Рецепт счастья от доктора Тины - стр. 5
Главный врач не выдержал, авторучкой постучал по столу:
– Я попрошу уважения к коллегам! Сохраняйте тишину в задних рядах!
– Молчим, молчим! – Михаил Борисович приподнялся и картинно прижал указательный палец к губам, чтобы продемонстрировать лояльность к президиуму. Главный врач мрачно посмотрел на него и на Барашкова с высоты кафедры. «Наверное, и этого рыжего попрыгунчика я снова взял на работу напрасно. Никогда у него не было никакого уважения к начальству, – главный врач вздохнул. – Не взял бы, да деваться было некуда. Хорошего реаниматолога трудно найти. А оба заведующих – и первой, и второй хирургией все уши прожужжали, что для послеоперационных больных необходимо организовать реанимационную палату. Вроде наши больничные анестезиологи слишком молоды и неопытны – не справляются с тяжелыми больными…»
– Так вы не ответили насчет половинки, – дотронулся до локтя Барашкова Михаил Борисович.
Аркадий выставил вперед нижнюю губу, почесал затылок.
– Работал у нас один специалист. Владик Дорн. И я думаю, что он все-таки неполноценный человек. И уж тем более неполноценный врач. А только какая-то четвертушка от врача и половина от человека. Хотя на аппаратуре он работал хорошо. Да вы, наверное, не были с ним знакомы.

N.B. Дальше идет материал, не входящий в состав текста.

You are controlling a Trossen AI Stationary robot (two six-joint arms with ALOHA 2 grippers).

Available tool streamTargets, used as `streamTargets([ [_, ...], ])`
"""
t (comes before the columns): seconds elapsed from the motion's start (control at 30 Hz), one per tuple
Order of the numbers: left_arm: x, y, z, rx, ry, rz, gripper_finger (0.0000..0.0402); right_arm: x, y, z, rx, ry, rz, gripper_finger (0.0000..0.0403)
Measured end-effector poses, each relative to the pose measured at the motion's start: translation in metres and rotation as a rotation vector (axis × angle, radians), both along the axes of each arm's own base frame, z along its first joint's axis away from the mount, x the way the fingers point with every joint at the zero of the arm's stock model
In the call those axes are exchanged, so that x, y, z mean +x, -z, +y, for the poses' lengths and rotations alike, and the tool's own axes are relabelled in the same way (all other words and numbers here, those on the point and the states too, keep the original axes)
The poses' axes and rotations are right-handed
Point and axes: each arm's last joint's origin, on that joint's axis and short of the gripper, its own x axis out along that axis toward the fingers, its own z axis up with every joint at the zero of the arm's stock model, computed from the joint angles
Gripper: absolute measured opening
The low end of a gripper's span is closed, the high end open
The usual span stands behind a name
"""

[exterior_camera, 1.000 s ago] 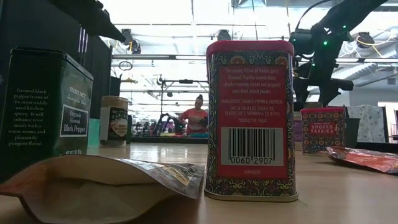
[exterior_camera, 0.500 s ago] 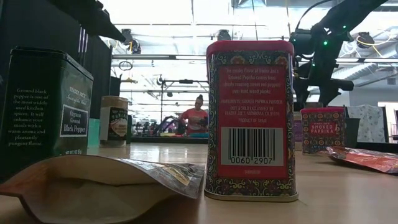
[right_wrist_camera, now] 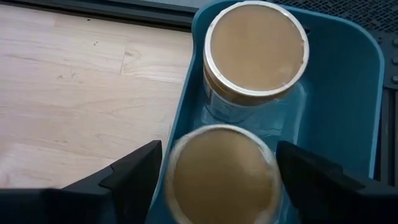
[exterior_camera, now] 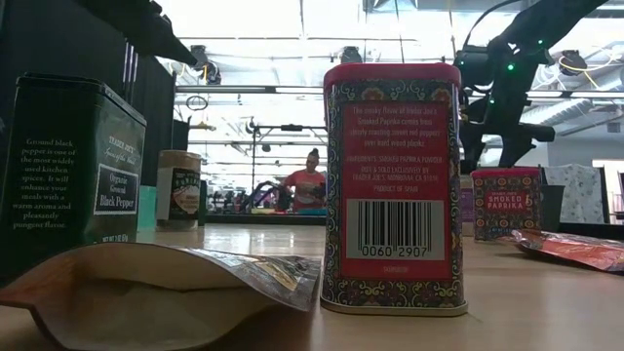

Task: Sort spices by type
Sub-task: Adjust the dark green bin

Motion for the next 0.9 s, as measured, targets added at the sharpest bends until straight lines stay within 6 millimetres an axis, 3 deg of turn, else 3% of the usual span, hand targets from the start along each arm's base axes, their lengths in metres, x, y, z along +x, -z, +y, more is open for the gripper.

– Почему же не знаком? – Михаил Борисович глумливо ухмыльнулся. – Я Дорна знаю. Я его на работу к себе взял, когда ваша «Анелия» накрылась. Вот уже два дня к нему присматриваюсь. По-моему, неглупый парень. Больных, конечно, не любит, но патанатомией вдруг заинтересовался.
Барашков почувствовал, что Мишка-черт специально его на разговор о половинках вызвал, хотел узнать его мнение о Дорне. Неприятно, хотя сказал он о Владике правду. То, что на самом деле думал. Но все равно нехорошо получилось.
– В вашей профессии больных любить, по-моему, и не обязательно, – пробормотал он.
– Ошибаетесь, коллега. Мы ведь истину ищем не ради мертвых, ради живых. Которых, собственно, и любим согласно общим принципам гуманности и человеколюбия, – Михаил Борисович Барашкову крапчатым глазом подмигнул и, воспользовавшись паузой в окончании доклада, встал. – Пойду потихоньку. Не могу больше выносить эту еженедельную говорильню. После наших конференций я себя в своем кабинете чувствую, как в отделении для новорожденных – под колпаком – тихо, спокойно и никто над ухом не жужжит. – Он издалека сделал извинительный поклон главному врачу и тихонько проскользнул вон из конференц-зала. Главный врач в его сторону укоризненно покачал головой, а Барашков посмотрел на затворившуюся за Ризкиным дверь с завистью.